_Task item_
Nothing in the listing should differ in your copy; retype it all exactly.
━━ Raw data
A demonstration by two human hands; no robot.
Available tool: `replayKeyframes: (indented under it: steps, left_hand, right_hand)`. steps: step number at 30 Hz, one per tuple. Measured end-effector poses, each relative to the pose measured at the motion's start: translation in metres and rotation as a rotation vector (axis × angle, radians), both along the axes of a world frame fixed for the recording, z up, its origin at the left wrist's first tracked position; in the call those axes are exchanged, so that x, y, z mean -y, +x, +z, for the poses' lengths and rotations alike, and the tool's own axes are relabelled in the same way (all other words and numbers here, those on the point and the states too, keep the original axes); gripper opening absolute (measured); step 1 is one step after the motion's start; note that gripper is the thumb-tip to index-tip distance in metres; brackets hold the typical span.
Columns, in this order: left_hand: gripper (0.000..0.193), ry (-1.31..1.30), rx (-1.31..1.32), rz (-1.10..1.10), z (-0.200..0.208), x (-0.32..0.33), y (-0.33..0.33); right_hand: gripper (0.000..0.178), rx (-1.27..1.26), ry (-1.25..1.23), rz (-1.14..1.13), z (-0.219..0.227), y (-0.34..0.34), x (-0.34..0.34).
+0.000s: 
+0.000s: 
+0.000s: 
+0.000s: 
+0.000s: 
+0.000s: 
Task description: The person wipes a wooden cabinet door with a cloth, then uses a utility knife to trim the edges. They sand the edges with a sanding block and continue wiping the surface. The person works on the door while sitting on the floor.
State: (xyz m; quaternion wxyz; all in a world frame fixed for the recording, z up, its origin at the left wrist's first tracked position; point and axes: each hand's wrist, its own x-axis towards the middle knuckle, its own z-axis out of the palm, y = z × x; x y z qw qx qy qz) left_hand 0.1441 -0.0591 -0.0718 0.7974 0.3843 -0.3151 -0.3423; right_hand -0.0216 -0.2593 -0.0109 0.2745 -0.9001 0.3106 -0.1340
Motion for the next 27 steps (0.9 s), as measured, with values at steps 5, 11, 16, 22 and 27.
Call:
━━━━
_Reply_
A demonstration by two human hands; no robot.
Available tool: `replayKeyframes: (indented under it: steps, left_hand, right_hand)`. steps: step number at 30 Hz, one per tuple. Measured end-effector poses, each relative to the pose measured at the motion's start: translation in metres and rotation as a rotation vector (axis × angle, radians), both along the axes of a world frame fixed for the recording, z up, its origin at the left wrist's first tracked position; in the call those axes are exchanged, so that x, y, z mean -y, +x, +z, for the poses' lengths and rotations alike, and the tool's own axes are relabelled in the same way (all other words and numbers here, those on the point and the states too, keep the original axes); gripper opening absolute (measured); step 1 is one step after the motion's start; note that gripper is the thumb-tip to index-tip distance in metres; brackets hold the typical span.
Columns, in this order: left_hand: gripper (0.000..0.193), ry (-1.31..1.30), rx (-1.31..1.32), rz (-1.10..1.10), z (-0.200..0.208), x (-0.32..0.33), y (-0.33..0.33); right_hand: gripper (0.000..0.178), rx (-1.27..1.26), ry (-1.25..1.23), rz (-1.14..1.13), z (-0.219..0.227), y (-0.34..0.34), x (-0.34..0.34).
+0.000s: 
+0.000s: 
+0.000s: 
+0.000s: 
+0.000s: 
+0.000s: 
Task description: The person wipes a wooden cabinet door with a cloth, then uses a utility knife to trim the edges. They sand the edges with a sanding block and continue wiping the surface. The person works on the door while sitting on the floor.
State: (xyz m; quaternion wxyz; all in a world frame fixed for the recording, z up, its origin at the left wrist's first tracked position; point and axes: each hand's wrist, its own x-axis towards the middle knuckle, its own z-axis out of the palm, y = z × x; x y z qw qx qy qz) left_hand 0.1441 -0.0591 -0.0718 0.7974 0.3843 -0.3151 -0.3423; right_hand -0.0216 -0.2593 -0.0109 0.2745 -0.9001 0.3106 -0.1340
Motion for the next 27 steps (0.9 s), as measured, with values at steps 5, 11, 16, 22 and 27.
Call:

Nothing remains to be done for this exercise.